**Information provided:**
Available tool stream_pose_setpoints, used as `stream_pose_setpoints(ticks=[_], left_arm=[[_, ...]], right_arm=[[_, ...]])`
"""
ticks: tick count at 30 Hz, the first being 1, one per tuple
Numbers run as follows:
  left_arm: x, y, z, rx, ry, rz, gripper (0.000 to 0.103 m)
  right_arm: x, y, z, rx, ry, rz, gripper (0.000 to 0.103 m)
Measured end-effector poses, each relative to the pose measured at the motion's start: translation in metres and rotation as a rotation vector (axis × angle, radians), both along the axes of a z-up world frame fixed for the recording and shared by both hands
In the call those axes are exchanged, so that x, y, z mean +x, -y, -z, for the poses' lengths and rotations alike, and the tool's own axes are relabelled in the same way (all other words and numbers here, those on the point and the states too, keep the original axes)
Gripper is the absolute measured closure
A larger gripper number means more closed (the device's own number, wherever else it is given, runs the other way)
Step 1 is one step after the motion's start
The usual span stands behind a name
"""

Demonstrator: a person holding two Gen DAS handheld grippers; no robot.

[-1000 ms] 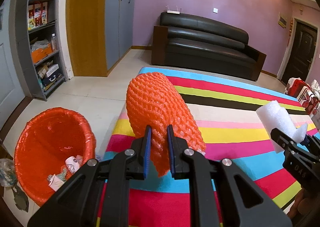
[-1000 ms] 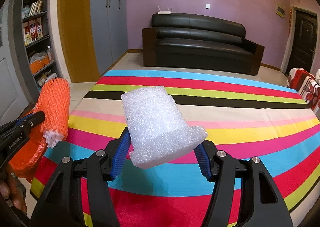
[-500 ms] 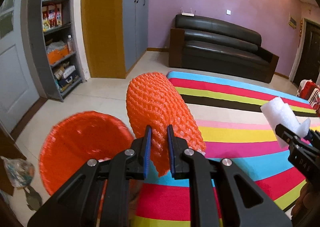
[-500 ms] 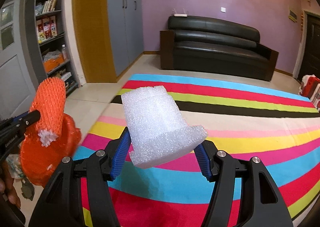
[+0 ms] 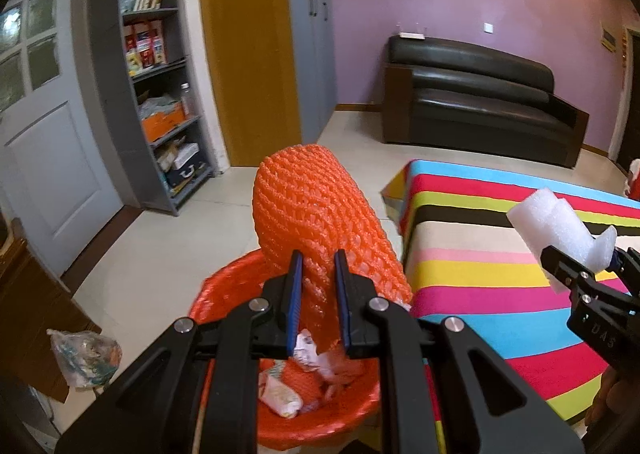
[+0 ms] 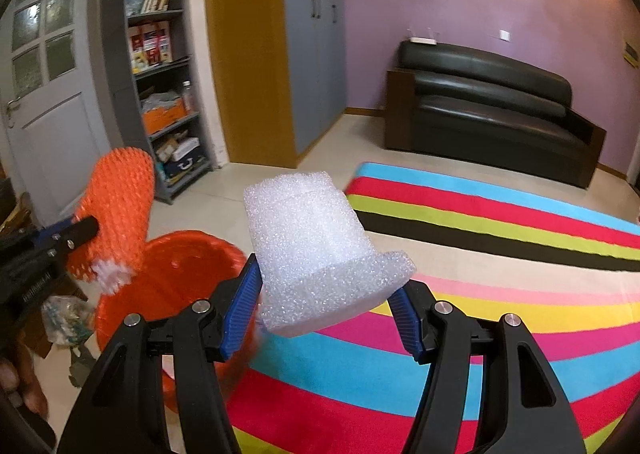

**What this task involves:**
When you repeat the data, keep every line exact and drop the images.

**Response to the task:**
Available tool stream_pose_setpoints, used as `stream_pose_setpoints(ticks=[_], left_arm=[[_, ...]], right_arm=[[_, ...]])`
"""
ticks: tick count at 30 Hz, the first being 1, one per tuple
Numbers run as follows:
  left_arm: x, y, z, rx, ry, rz, gripper (0.000 to 0.103 m)
  right_arm: x, y, z, rx, ry, rz, gripper (0.000 to 0.103 m)
Measured end-effector poses, each relative to the pose measured at the motion's start: translation in metres and rotation as a rotation vector (axis × angle, radians), both along the axes of a z-up world frame fixed for the recording and shared by both hands
In the call those axes are exchanged, so that x, y, z mean +x, -y, -z, for the poses' lengths and rotations alike, and the tool's own axes are relabelled in the same way (all other words and numbers here, those on the point and the states too, keep the original axes)
Gripper is the absolute measured closure
A larger gripper number means more closed (the device's own number, wherever else it is given, runs the other way)
Step 1 is one step after the motion's start
The usual span stands behind a name
"""

Demonstrator: a person holding two Gen DAS handheld grippers; no robot.

[-1000 ms] 
[-1000 ms] 
[-500 ms] 
[-500 ms] 
[+0 ms] 
[+0 ms] 

The exercise is now complete.